WHAT THE EXERCISE ASKS: Each line of the entries below that holds "with" is needed, copied in full.

SOURCE DATA:
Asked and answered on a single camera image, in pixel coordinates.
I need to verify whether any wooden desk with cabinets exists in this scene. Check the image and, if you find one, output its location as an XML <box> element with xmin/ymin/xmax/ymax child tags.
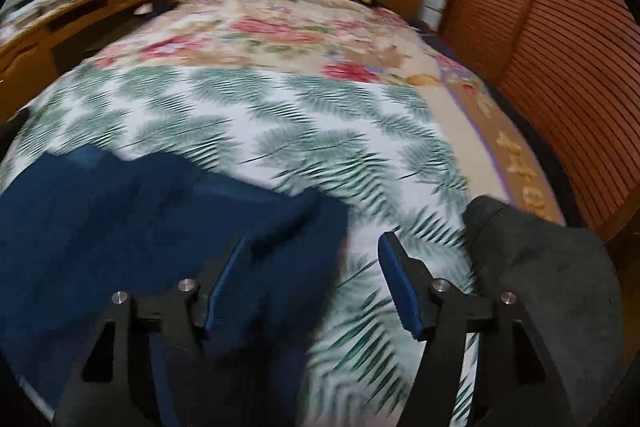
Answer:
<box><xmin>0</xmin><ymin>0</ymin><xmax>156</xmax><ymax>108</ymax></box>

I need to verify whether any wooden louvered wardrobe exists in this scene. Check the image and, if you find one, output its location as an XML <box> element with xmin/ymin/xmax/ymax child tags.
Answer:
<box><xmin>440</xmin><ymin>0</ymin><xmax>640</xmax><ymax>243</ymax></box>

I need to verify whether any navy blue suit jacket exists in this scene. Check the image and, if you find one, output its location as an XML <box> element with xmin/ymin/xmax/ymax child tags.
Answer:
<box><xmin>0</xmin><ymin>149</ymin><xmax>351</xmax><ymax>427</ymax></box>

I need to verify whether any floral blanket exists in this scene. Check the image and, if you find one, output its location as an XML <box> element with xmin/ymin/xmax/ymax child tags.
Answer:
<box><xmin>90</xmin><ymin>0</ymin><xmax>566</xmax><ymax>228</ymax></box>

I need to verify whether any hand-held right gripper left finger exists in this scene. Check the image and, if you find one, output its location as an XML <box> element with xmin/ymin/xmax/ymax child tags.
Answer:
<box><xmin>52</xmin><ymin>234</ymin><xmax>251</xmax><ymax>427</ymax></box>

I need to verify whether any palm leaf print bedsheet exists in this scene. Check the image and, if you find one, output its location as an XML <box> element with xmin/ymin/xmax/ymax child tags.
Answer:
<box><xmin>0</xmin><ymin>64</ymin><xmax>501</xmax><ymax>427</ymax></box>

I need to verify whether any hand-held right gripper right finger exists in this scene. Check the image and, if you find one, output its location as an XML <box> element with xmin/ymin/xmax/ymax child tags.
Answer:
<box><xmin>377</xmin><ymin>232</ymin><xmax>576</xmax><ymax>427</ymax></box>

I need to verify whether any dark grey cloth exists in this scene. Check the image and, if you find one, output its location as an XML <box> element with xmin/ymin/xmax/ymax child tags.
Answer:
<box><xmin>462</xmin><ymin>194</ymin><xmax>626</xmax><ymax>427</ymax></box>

* * *

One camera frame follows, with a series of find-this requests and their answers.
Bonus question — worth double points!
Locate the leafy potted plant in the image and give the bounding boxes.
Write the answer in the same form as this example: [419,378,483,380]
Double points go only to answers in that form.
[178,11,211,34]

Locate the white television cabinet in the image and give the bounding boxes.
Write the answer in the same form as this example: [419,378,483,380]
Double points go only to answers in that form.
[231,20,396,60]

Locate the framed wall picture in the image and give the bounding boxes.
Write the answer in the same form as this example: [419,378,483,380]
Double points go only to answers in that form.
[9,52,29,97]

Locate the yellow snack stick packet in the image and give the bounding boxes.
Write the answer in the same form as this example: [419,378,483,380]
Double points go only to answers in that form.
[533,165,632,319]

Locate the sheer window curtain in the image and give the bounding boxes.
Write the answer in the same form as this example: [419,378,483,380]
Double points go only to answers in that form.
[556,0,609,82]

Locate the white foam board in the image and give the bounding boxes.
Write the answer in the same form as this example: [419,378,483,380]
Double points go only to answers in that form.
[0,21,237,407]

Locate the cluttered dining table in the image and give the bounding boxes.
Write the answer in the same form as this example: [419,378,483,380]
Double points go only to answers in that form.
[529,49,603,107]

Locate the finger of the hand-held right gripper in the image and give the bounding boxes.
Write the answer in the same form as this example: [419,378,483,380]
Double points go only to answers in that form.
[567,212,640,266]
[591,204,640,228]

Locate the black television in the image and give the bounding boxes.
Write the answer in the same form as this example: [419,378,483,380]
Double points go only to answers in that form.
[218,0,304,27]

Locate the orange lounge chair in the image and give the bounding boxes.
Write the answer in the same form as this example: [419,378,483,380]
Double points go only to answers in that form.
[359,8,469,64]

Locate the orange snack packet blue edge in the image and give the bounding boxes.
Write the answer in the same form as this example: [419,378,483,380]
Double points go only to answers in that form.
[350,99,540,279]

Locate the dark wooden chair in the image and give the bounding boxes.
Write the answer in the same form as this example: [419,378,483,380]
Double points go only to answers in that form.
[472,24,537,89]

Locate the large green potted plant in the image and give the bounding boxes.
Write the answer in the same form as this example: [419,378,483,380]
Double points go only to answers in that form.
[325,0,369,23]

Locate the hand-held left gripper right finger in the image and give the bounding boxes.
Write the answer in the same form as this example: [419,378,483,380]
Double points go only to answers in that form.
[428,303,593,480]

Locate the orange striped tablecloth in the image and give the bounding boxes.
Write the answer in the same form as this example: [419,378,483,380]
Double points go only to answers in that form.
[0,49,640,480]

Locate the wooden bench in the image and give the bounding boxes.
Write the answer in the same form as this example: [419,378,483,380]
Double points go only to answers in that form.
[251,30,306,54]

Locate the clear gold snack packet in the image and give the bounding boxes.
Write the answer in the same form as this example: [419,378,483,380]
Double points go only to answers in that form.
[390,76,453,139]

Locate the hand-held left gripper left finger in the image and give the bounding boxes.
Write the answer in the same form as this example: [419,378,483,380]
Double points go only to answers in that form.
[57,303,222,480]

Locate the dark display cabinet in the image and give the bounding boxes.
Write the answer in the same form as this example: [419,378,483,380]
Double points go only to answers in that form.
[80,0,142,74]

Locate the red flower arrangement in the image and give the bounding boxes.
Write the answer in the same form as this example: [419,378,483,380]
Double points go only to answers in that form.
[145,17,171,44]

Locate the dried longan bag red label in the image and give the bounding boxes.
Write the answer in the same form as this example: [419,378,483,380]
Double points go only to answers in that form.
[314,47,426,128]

REPLY:
I need to verify whether any wooden desk with cabinets exists in this scene. Check the image and, if you find one, output its location as an XML <box> element with xmin/ymin/xmax/ymax child tags.
I need to verify whether any wooden louvered wardrobe exists in this scene. Check the image and, if you find one, output its location as an XML <box> element with xmin/ymin/xmax/ymax child tags.
I need to verify whether any navy blue suit jacket exists in this scene. Check the image and, if you find one, output its location as an XML <box> element with xmin/ymin/xmax/ymax child tags.
I need to verify whether any floral blanket exists in this scene. Check the image and, if you find one, output its location as an XML <box> element with xmin/ymin/xmax/ymax child tags.
I need to verify whether any hand-held right gripper left finger exists in this scene. Check the image and, if you find one, output its location as an XML <box> element with xmin/ymin/xmax/ymax child tags.
I need to verify whether any palm leaf print bedsheet exists in this scene. Check the image and, if you find one, output its location as an XML <box> element with xmin/ymin/xmax/ymax child tags.
I need to verify whether any hand-held right gripper right finger exists in this scene. Check the image and, if you find one, output its location as an XML <box> element with xmin/ymin/xmax/ymax child tags.
I need to verify whether any dark grey cloth exists in this scene. Check the image and, if you find one, output its location as an XML <box> element with xmin/ymin/xmax/ymax child tags.
One camera frame follows, with a series of find-this requests and their answers.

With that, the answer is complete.